# ZQQ



## Fraser19 (Aug 23, 2013)

Hello all,

I have been looking at ZQQ recently (ZQQ - BMO NASDAQ 100 Equity Hedged to CAD Index ETF) and I am curious as to what you all think about it for my situation?

My holdings in my RRSP are equally split CDN/US/INT, TD e-series in my RRSP.
My TFSA is 50% banks, 30% oil, 20, utilities all individual stocks.

My RRSP is maxed out so this would be going into the TFSA, I would be looking at about $8,000 worth of a buy. I have wanted to get into some tech names for a while but there does not seem to be a way to effectively buy them individually with the TFSA contribution limits.
Overall the ETF looks good, low fees and pretty diversified. 


You guys have any insights as to why this may not be a good idea?


----------



## gibor365 (Apr 1, 2011)

Why not QQQ?


----------



## Walksing (Oct 16, 2012)

XQQ would be better due to lower fees


----------



## gibor365 (Apr 1, 2011)

Walksing said:


> XQQ would be better due to lower fees


MER XQQ 0.39%, QQQ 0.2%


----------



## gardner (Feb 13, 2014)

Fraser19 said:


> Hedged to CAD


Generally hedging just means extra cost.

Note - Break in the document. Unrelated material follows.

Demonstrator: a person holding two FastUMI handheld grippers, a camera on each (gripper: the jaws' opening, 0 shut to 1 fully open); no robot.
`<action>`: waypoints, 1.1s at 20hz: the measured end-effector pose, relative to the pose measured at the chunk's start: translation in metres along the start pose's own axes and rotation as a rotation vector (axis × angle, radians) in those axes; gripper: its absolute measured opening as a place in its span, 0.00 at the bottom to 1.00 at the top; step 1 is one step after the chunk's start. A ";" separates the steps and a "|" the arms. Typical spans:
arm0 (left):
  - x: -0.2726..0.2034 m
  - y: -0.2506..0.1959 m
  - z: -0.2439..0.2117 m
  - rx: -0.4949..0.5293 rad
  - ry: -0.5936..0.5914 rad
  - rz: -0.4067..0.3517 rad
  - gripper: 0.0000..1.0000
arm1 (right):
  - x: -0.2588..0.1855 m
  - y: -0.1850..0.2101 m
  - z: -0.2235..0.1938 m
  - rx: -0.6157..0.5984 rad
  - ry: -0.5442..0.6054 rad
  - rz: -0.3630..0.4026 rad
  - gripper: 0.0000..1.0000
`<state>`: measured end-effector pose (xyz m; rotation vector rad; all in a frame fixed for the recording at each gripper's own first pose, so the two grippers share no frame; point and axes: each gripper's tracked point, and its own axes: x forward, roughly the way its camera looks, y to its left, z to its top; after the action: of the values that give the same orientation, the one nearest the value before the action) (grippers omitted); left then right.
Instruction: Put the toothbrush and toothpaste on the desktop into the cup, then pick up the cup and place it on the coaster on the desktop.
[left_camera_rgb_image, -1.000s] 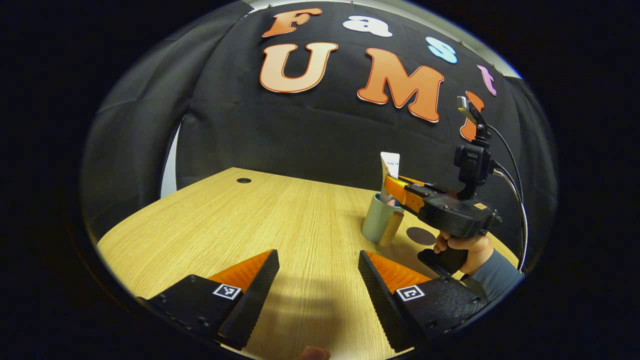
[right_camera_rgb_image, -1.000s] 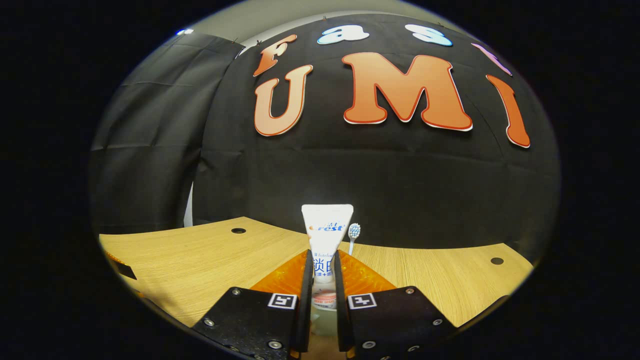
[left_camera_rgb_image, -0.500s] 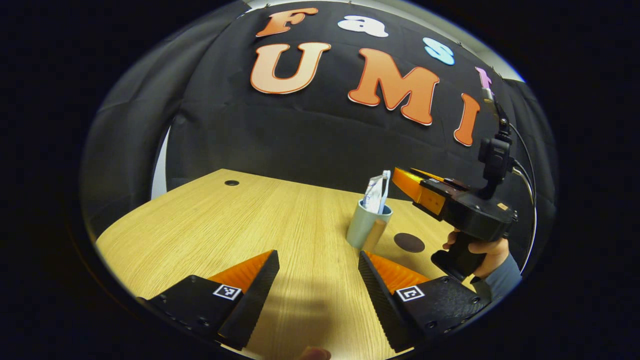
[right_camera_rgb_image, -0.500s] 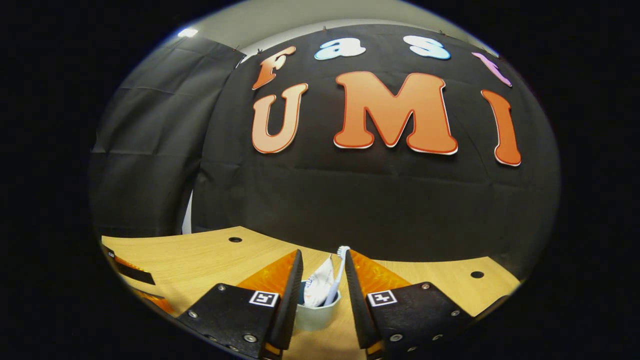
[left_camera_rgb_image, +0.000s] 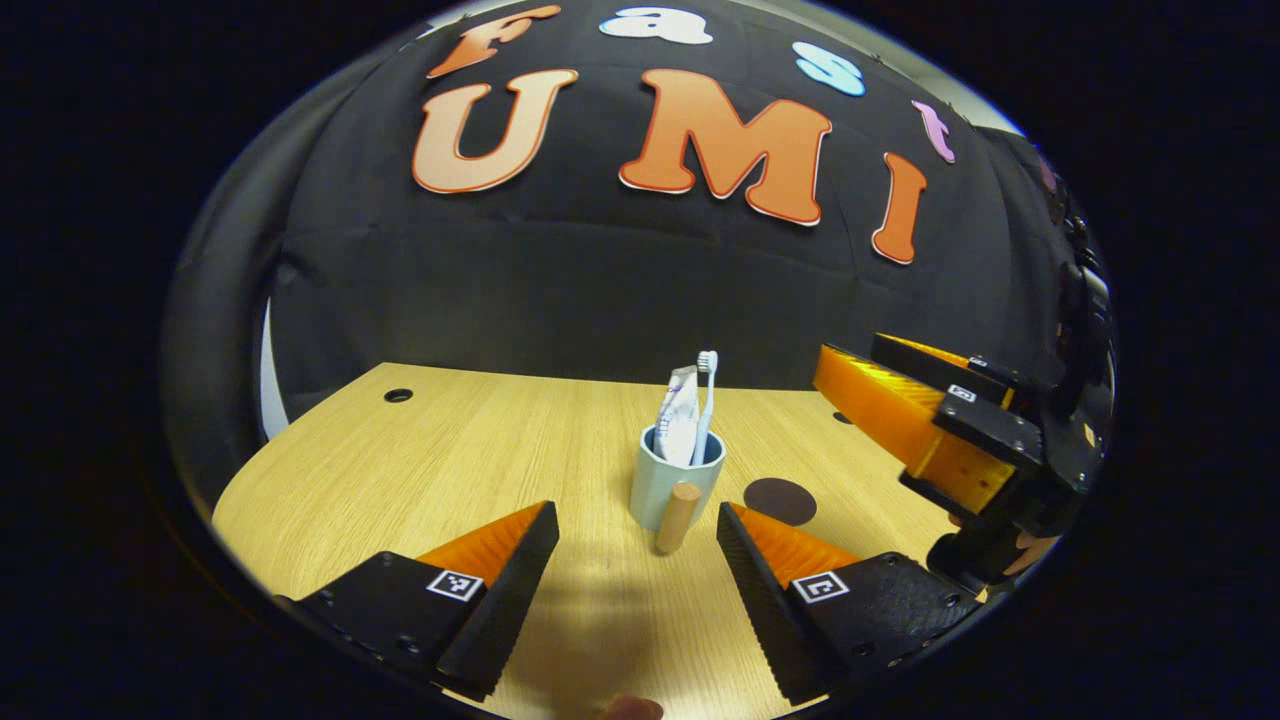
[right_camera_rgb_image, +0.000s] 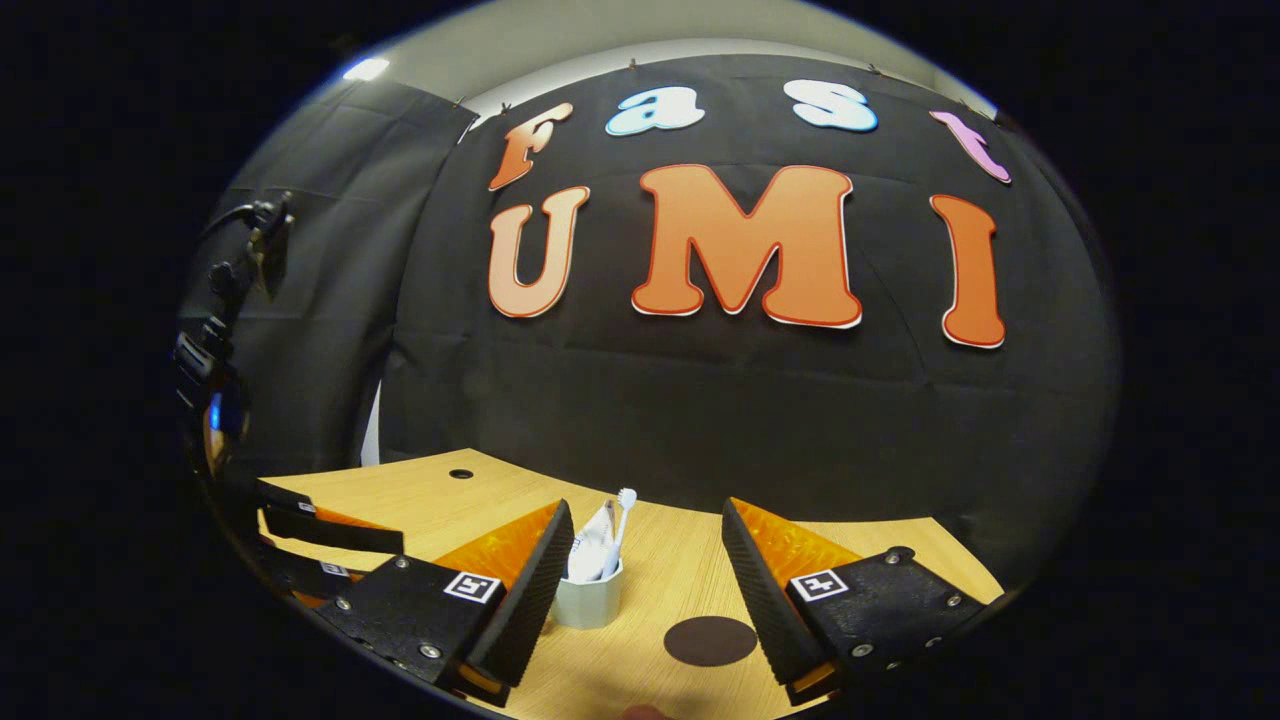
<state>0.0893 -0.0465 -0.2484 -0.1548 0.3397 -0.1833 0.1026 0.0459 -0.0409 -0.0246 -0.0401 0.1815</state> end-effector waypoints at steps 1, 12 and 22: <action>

The effectiveness of the hedging is marginal and to the extent that it works, it just spoils the good thing about currency diversity.


----------



## gibor365 (Apr 1, 2011)

gardner said:


> Generally hedging just means extra cost. The effectiveness of the hedging is marginal and to the extent that it works, it just spoils the good thing about currency diversity.


That what I also think


----------